1 () Ainsi, en application du paragraphe 1839 du chapitre 90 du code des États-Unis, la notion de « secret d’affaire » désigne « toute sorte et tout type d’information financière, relative aux affaires, ou à caractère scientifique, technique, économique ou portant sur des procédés de fabrication, y compris les schémas, les projets, les compilations, les programmes fonctionnels, les formules, les modèles, les prototypes, les méthodes, les techniques, les procédés, les procédures, les programmes ou les codes, qu’ils soient corporels ou incorporels, nonobstant la manière dont ils sont classés, compilés ou mémorisés par un procédé physique, électronique, graphique, photographique ou éventuellement écrit ». Le paragraphe 1839 fonde également la définition du « secret des affaires » sur la prise par le détenteur de celui-ci de mesures appropriées et destinée à garantir la confidentialité de ces informations. Enfin, suivant cette disposition, une information relève de cette catégorie si la valeur économique intrinsèque (actuelle ou potentielle) qu’elle présente tient au fait même qu’elle soit généralement peu connue et relativement peu accessible, même à un public averti.

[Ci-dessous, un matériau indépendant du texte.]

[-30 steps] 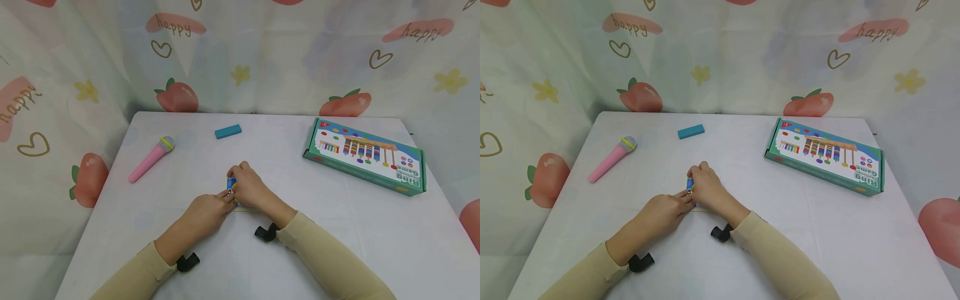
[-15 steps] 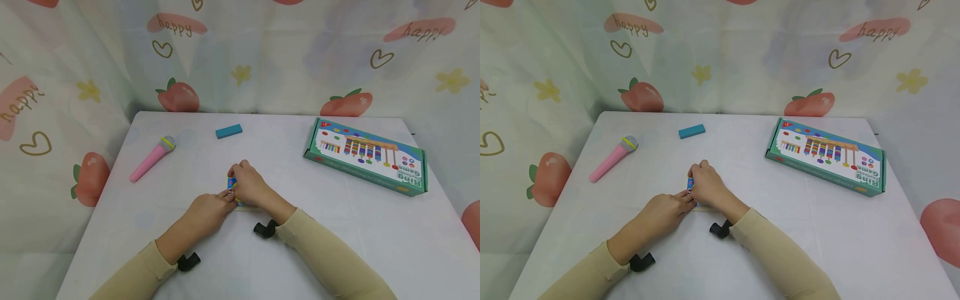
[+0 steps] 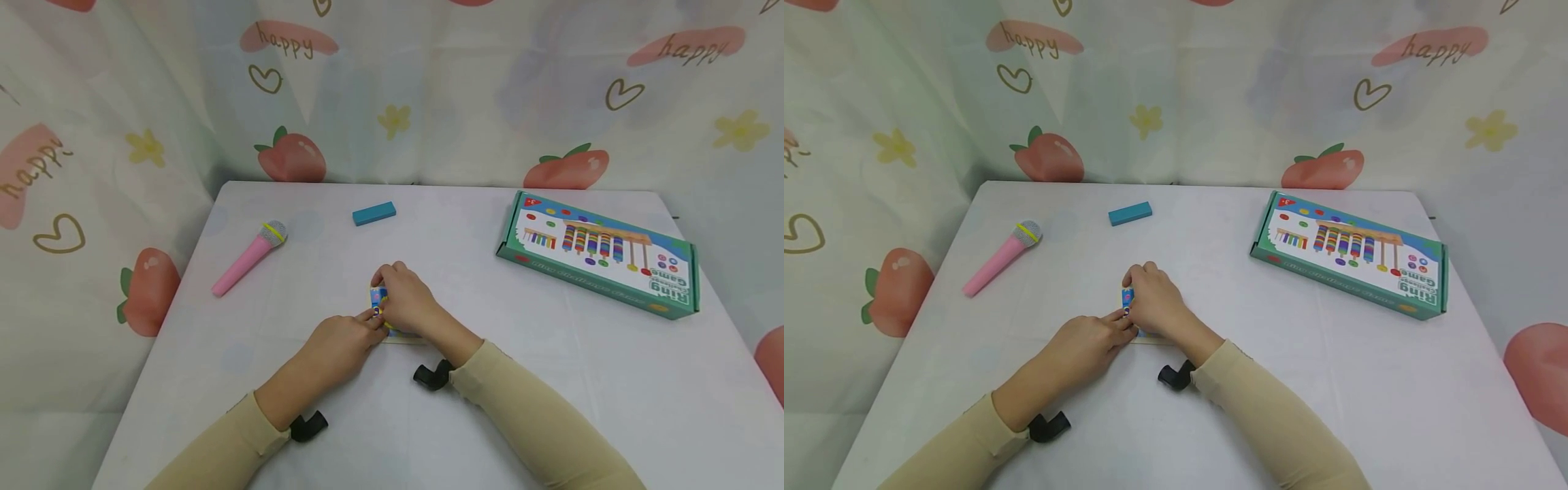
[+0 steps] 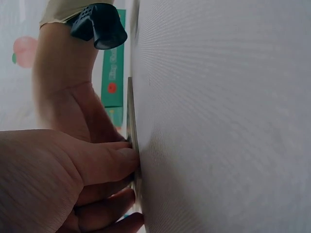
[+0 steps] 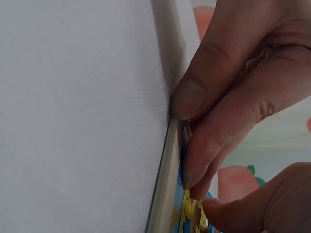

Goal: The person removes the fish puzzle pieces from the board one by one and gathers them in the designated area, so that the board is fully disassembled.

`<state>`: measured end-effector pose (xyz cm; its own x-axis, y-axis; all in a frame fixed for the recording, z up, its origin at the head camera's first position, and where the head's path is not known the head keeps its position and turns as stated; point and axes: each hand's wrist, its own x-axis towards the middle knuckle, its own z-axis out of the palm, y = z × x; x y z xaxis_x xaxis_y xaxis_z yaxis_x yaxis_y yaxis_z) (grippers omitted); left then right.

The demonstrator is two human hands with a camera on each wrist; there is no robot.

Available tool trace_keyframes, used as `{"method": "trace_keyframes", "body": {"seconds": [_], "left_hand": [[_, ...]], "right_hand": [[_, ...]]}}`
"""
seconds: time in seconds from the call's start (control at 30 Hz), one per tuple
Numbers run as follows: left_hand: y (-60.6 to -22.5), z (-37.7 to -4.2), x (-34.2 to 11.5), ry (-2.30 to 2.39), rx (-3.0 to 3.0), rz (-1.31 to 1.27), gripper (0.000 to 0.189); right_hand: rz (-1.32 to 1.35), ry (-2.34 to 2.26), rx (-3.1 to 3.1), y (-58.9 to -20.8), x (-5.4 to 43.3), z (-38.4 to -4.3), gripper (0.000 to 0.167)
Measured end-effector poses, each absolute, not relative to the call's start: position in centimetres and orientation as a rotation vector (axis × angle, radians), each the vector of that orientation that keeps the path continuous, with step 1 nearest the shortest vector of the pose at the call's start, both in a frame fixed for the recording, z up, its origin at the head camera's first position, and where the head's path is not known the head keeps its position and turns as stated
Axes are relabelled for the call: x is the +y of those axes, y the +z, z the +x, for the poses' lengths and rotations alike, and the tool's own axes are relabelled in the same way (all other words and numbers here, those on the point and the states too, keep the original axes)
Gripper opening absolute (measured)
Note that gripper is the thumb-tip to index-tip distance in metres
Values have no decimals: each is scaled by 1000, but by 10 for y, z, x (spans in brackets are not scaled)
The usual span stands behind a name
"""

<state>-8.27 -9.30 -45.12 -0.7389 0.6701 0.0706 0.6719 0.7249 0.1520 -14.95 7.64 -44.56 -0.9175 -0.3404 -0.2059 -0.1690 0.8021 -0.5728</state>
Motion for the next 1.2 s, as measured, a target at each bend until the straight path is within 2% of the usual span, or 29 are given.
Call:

Le paragraphe 1832 du même code, consacré au vol des secrets d’affaires, explicite quant à lui très longuement les circonstances et les procédés justifiant son application : « Dans toutes les hypothèses où une personne entend tirer profit d’un secret d’affaire (en rapport ou faisant partie intégrante d’un produit) dont elle n’est pas propriétaire et, dans l’intention ou en connaissance du préjudice causé, délibérément et sans autorisation, copie, duplique, réalise une esquisse, un dessin, un photographie, télécharge, met à disposition par serveur, altère, détruit, photocopie, reproduit, diffuse, envoie, communique par courriel, transmet une telle information ».

2 () En application de l’article L. 413-9 du code pénal, « présentent un caractère de secret de la défense nationale […] les procédés, objets, documents, informations, réseaux informatiques, données informatisées ou fichiers intéressant la défense nationale qui ont fait l’objet de mesures de classification destinées à restreindre leur diffusion ou leur accès ». L’article ajoute que « peuvent faire l’objet de telles mesures les procédés, objets, documents, informations, réseaux informatiques, données informatisées ou fichiers dont la divulgation ou auxquels l’accès est de nature à nuire à la défense nationale ou pourrait conduire à la découverte d’un secret de la défense nationale ».

3 () Loi modifiée par la loi n° 80-538 du 16 juillet 1980 relative à la communication de documents et renseignements d’ordre économique, commercial ou technique à des personnes physiques ou morales étrangères.